71

%AX = (%AH + %AL)

So why not %EAX = (%SOME_REGISTER + %AX) for some register %SOME_REGISTER?

Peter Cordes
  • 328,167
  • 45
  • 605
  • 847
Sargun Dhillon
  • 1,788
  • 2
  • 18
  • 24
  • 7
    minor correction, EAX doesn't equal AX, more accurately, AX represents the lower 16-bits (half) of EAX. likewise, AH and AL are the two halves of AX. – Evan Teran Oct 23 '08 at 02:40
  • @EvanTeran Is it possible to obtain the upper half of EAX as well as the lower half? – Anderson Green Mar 05 '13 at 15:27
  • 3
    @AndersonGreen: not directly (see the chart in Mike Thompson's answer). The only way to get the upper half of `EAX` would be to do some shifting/rotating. For example: `ROR EAX, 16; MOV DX AX; ROR EAX, 16`. This will put the upper 16-bits of `EAX` into `DX` and then restore `EAX` back to it's original value. Personally, I would have loved to have seen register aliases for the upper halves as well. I think it would have made a lot of code more concise. – Evan Teran Mar 05 '13 at 15:57
  • [Is it possible to access the higher part of the 32-bit and 64-bit registers? If so, which ones?](https://reverseengineering.stackexchange.com/q/18735/2563) – phuclv Jul 09 '18 at 15:24
  • Related: [How do AX, AH, AL map onto EAX?](https://stackoverflow.com/q/15191178), for a canonical duplicate about how the actual design for how partial registers map onto full registers. – Peter Cordes May 22 '23 at 00:57

3 Answers3

138

Just for some clarification.
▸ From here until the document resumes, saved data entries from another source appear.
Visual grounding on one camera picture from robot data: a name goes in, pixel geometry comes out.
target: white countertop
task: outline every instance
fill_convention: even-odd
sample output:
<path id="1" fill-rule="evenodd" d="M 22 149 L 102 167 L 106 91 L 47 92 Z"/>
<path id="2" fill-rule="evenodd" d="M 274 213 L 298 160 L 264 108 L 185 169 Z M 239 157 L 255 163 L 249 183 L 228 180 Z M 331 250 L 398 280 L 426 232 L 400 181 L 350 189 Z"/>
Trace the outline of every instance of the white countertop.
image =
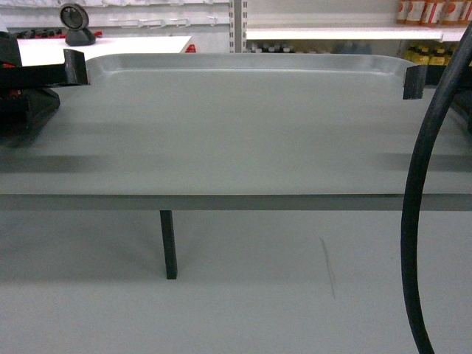
<path id="1" fill-rule="evenodd" d="M 34 66 L 63 63 L 63 49 L 83 52 L 86 60 L 119 53 L 182 53 L 190 39 L 190 36 L 97 38 L 91 46 L 68 46 L 63 38 L 21 39 L 18 45 L 23 66 Z"/>

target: black device
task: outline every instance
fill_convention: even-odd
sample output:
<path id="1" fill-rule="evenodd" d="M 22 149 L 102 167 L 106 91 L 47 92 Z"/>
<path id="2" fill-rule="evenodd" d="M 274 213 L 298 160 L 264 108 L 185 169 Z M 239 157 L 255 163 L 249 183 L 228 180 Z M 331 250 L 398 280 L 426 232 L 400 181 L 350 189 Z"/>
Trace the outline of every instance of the black device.
<path id="1" fill-rule="evenodd" d="M 60 21 L 68 29 L 66 43 L 70 46 L 89 46 L 95 36 L 87 28 L 89 15 L 79 4 L 64 4 L 60 8 Z"/>
<path id="2" fill-rule="evenodd" d="M 64 61 L 22 66 L 16 37 L 0 32 L 0 136 L 34 136 L 59 108 L 52 88 L 89 84 L 82 52 L 65 49 Z"/>
<path id="3" fill-rule="evenodd" d="M 472 132 L 471 68 L 472 24 L 469 24 L 451 62 L 441 72 L 427 66 L 409 68 L 404 99 L 421 98 L 425 84 L 437 85 L 414 145 L 406 179 L 401 218 L 400 257 L 406 314 L 419 354 L 434 354 L 421 309 L 417 247 L 423 188 L 434 143 L 451 105 L 468 120 Z"/>

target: orange bottle
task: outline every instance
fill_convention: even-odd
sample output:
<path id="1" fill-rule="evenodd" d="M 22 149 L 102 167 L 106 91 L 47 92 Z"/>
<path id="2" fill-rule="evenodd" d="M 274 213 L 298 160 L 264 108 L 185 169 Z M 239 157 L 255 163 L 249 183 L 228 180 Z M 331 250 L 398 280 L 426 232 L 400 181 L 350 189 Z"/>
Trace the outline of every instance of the orange bottle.
<path id="1" fill-rule="evenodd" d="M 400 0 L 400 3 L 398 4 L 398 15 L 397 15 L 397 23 L 398 24 L 404 24 L 406 17 L 408 15 L 408 9 L 410 7 L 411 1 L 404 1 Z"/>
<path id="2" fill-rule="evenodd" d="M 435 27 L 440 20 L 445 0 L 427 0 L 426 6 L 421 16 L 421 25 Z"/>
<path id="3" fill-rule="evenodd" d="M 445 5 L 444 17 L 442 18 L 441 24 L 446 26 L 457 24 L 463 7 L 464 0 L 449 0 L 449 3 Z"/>
<path id="4" fill-rule="evenodd" d="M 426 1 L 424 0 L 411 0 L 405 24 L 420 24 L 425 5 Z"/>
<path id="5" fill-rule="evenodd" d="M 460 13 L 458 24 L 462 25 L 469 25 L 471 22 L 471 13 L 472 13 L 472 1 L 466 1 L 464 3 L 464 7 L 462 8 L 462 12 Z"/>

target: black round object
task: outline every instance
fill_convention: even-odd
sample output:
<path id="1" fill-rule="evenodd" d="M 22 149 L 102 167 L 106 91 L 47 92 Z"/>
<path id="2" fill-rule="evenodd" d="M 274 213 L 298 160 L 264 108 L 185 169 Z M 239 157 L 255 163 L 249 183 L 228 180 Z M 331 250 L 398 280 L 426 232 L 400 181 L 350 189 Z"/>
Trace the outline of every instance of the black round object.
<path id="1" fill-rule="evenodd" d="M 71 31 L 80 31 L 89 25 L 89 16 L 79 4 L 64 4 L 60 8 L 60 21 Z"/>

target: scuff mark
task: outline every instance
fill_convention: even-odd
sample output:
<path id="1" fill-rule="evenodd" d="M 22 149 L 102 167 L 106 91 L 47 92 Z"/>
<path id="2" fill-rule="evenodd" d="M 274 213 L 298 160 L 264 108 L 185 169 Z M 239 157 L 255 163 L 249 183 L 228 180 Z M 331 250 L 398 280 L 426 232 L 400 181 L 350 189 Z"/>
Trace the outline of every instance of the scuff mark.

In the early microprocessor days of the 1970's, CPUs had only a small number of registers and a very limited instruction set. Typically, the arithmetic unit could only operate on a single CPU register, often referred to as the "accumulator". The accumulator on the 8 bit 8080 & Z80 processors was called "A". There were 6 other general purpose 8 bit registers: B, C, D, E, H & L. These six registers could be paired up to form 3 16 bit registers: BC, DE & HL. Internally, the accumulator was combined with the Flags register to form the AF 16 bit register.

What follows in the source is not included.